AGENCY: United States Patent and Trademark Office, Commerce

ACTION: Final rule.

SUMMARY: The United States Patent and Trademark Office ("USPTO") is
adopting  as a final rule, with minor changes, an interim final rule
amending the Rules of Practice in Trademark Cases and the Rules of Practice
in Filings Pursuant to the Protocol Relating to the Madrid Agreement
Concerning the International Registration of Marks ("Madrid Rules") to
implement the Trademark Technical and Conforming Amendment Act of 2010. The
interim final rule was published in the Federal Register on June 24, 2010.
This final rule makes minor changes to the interim final rule to
incorporate additional statutory language being implemented.

DATES: This rule is effective on June 24, 2010.

FOR FURTHER INFORMATION CONTACT: Cynthia C. Lynch, Office of the Deputy
Commissioner for Trademark Examination Policy, by telephone at (571)
272-8742.

SUPPLEMENTARY INFORMATION

Background

   On June 24, 2010, the USPTO published an interim final rule at 75 FR
35973 amending the Rules of Practice in Trademark Cases and the Madrid
Rules to implement the Trademark Technical and Conforming Amendment Act of
2010 ("TTCAA"), Pub.

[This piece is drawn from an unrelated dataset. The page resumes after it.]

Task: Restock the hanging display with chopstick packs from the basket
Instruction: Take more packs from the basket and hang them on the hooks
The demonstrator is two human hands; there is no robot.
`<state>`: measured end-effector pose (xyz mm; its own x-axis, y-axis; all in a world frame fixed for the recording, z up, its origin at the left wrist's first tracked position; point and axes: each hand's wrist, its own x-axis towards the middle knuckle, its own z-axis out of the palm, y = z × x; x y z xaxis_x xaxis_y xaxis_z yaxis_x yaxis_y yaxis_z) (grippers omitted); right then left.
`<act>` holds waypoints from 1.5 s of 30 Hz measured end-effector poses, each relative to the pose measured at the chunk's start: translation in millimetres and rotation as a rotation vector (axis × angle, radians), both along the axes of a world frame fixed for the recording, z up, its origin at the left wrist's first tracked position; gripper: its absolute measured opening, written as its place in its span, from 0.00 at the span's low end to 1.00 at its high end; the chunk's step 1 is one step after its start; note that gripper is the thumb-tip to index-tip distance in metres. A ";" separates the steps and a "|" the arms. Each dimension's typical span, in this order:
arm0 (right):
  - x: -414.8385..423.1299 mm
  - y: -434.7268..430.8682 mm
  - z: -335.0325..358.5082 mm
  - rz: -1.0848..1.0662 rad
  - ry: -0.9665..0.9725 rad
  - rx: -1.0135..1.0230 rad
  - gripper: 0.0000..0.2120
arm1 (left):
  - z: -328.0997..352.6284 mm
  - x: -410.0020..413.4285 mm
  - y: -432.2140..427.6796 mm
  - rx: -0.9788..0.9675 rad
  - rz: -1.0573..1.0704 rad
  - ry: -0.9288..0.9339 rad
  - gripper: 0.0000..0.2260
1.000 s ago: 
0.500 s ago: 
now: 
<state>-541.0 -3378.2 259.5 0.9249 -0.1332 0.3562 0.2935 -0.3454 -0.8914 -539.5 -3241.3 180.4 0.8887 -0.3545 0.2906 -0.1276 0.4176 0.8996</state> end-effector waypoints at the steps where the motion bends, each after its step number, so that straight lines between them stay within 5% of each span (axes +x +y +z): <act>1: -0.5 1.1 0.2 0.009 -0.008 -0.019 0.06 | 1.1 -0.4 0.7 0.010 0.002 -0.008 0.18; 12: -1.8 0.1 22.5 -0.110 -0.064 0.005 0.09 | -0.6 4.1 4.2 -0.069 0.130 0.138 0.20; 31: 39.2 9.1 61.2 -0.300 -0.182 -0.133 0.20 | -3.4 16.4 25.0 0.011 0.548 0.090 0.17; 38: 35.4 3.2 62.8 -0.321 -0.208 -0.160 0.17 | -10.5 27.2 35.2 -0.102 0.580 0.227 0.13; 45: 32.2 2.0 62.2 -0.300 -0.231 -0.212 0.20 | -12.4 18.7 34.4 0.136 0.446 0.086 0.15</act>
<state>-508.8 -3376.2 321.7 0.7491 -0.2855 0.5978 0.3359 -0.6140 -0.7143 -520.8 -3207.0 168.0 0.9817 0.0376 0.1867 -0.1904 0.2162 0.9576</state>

L. No. 111-146, 124 Stat. 66 (2010). This legislation
and the implementing rule harmonized the framework for submitting trademark
registration maintenance filings to the USPTO by permitting holders of
international registrations with an extension of protection to the United
States under the Madrid Protocol ("Madrid Protocol registrants") to file
Affidavits or Declarations of Use or Excusable Nonuse at intervals
identical to those for nationally issued registrations. In addition, all
trademark owners may now cure deficiencies in their maintenance filings
outside of the statutory filing period upon payment of a deficiency
surcharge, specifically including when the affidavit or declaration was not
filed in the name of the owner of the registration.

   The interim final rule provided a 60-day comment period that ended
August 23, 2010. No comments were received. For the reasons given in the
interim final rule, the USPTO is adopting the interim final rule amending
37 CFR Parts 2 and 7 as a final rule, with minor changes.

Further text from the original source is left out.